§ **Directions**: The response must contain every record, repeated exactly.

== Records shown ==

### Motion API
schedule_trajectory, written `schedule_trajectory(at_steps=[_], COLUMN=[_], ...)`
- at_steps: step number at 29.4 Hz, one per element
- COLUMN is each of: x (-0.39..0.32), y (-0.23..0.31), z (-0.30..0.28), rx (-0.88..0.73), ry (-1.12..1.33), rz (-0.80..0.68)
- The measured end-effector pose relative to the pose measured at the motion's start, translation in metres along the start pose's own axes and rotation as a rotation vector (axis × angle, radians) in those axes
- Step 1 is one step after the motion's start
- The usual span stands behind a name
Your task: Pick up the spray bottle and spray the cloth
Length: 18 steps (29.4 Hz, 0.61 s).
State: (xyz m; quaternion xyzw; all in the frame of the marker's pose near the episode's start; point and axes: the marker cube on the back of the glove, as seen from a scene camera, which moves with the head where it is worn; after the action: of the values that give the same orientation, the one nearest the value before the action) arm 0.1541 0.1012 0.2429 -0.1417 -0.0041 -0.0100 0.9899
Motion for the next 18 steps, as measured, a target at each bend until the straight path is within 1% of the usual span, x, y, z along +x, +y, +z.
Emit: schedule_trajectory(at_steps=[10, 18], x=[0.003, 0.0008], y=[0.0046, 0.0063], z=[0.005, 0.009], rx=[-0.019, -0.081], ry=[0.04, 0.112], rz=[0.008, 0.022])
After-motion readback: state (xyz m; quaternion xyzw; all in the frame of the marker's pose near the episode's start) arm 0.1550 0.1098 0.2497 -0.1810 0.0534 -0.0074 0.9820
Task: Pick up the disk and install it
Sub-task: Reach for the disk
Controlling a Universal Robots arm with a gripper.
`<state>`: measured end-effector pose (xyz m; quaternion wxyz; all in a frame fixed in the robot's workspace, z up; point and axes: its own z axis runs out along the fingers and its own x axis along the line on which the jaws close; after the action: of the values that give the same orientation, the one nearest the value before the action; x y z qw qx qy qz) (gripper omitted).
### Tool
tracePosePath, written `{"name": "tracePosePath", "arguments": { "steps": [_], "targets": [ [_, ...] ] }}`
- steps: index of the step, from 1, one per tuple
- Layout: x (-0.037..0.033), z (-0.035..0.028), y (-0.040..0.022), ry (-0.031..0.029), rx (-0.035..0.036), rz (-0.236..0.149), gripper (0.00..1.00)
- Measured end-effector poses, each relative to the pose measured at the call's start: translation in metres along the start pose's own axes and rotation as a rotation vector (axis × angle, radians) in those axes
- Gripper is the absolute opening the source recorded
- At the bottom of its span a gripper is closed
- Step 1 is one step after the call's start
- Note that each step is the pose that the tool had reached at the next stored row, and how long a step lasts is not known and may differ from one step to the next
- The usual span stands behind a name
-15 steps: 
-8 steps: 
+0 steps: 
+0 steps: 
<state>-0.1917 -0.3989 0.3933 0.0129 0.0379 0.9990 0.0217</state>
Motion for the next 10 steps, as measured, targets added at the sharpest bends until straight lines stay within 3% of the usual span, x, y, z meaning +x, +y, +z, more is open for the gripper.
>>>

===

§ **Exercise response**:
### Motion API
schedule_trajectory, written `schedule_trajectory(at_steps=[_], COLUMN=[_], ...)`
- at_steps: step number at 29.4 Hz, one per element
- COLUMN is each of: x (-0.39..0.32), y (-0.23..0.31), z (-0.30..0.28), rx (-0.88..0.73), ry (-1.12..1.33), rz (-0.80..0.68)
- The measured end-effector pose relative to the pose measured at the motion's start, translation in metres along the start pose's own axes and rotation as a rotation vector (axis × angle, radians) in those axes
- Step 1 is one step after the motion's start
- The usual span stands behind a name
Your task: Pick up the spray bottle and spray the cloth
Length: 18 steps (29.4 Hz, 0.61 s).
State: (xyz m; quaternion xyzw; all in the frame of the marker's pose near the episode's start; point and axes: the marker cube on the back of the glove, as seen from a scene camera, which moves with the head where it is worn; after the action: of the values that give the same orientation, the one nearest the value before the action) arm 0.1541 0.1012 0.2429 -0.1417 -0.0041 -0.0100 0.9899
Motion for the next 18 steps, as measured, a target at each bend until the straight path is within 1% of the usual span, x, y, z along +x, +y, +z.
Emit: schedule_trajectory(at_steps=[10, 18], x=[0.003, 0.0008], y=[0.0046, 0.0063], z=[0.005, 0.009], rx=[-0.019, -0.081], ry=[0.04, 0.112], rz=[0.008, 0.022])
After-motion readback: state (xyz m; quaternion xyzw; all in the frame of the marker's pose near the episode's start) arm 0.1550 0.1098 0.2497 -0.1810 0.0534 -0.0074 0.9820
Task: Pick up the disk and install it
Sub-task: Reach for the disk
Controlling a Universal Robots arm with a gripper.
`<state>`: measured end-effector pose (xyz m; quaternion wxyz; all in a frame fixed in the robot's workspace, z up; point and axes: its own z axis runs out along the fingers and its own x axis along the line on which the jaws close; after the action: of the values that give the same orientation, the one nearest the value before the action; x y z qw qx qy qz) (gripper omitted).
### Tool
tracePosePath, written `{"name": "tracePosePath", "arguments": { "steps": [_], "targets": [ [_, ...] ] }}`
- steps: index of the step, from 1, one per tuple
- Layout: x (-0.037..0.033), z (-0.035..0.028), y (-0.040..0.022), ry (-0.031..0.029), rx (-0.035..0.036), rz (-0.236..0.149), gripper (0.00..1.00)
- Measured end-effector poses, each relative to the pose measured at the call's start: translation in metres along the start pose's own axes and rotation as a rotation vector (axis × angle, radians) in those axes
- Gripper is the absolute opening the source recorded
- At the bottom of its span a gripper is closed
- Step 1 is one step after the call's start
- Note that each step is the pose that the tool had reached at the next stored row, and how long a step lasts is not known and may differ from one step to the next
- The usual span stands behind a name
-15 steps: 
-8 steps: 
+0 steps: 
+0 steps: 
<state>-0.1917 -0.3989 0.3933 0.0129 0.0379 0.9990 0.0217</state>
Motion for the next 10 steps, as measured, targets added at the sharpest bends until straight lines stay within 3% of the usual span, x, y, z meaning +x, +y, +z, more is open for the gripper.
>>>

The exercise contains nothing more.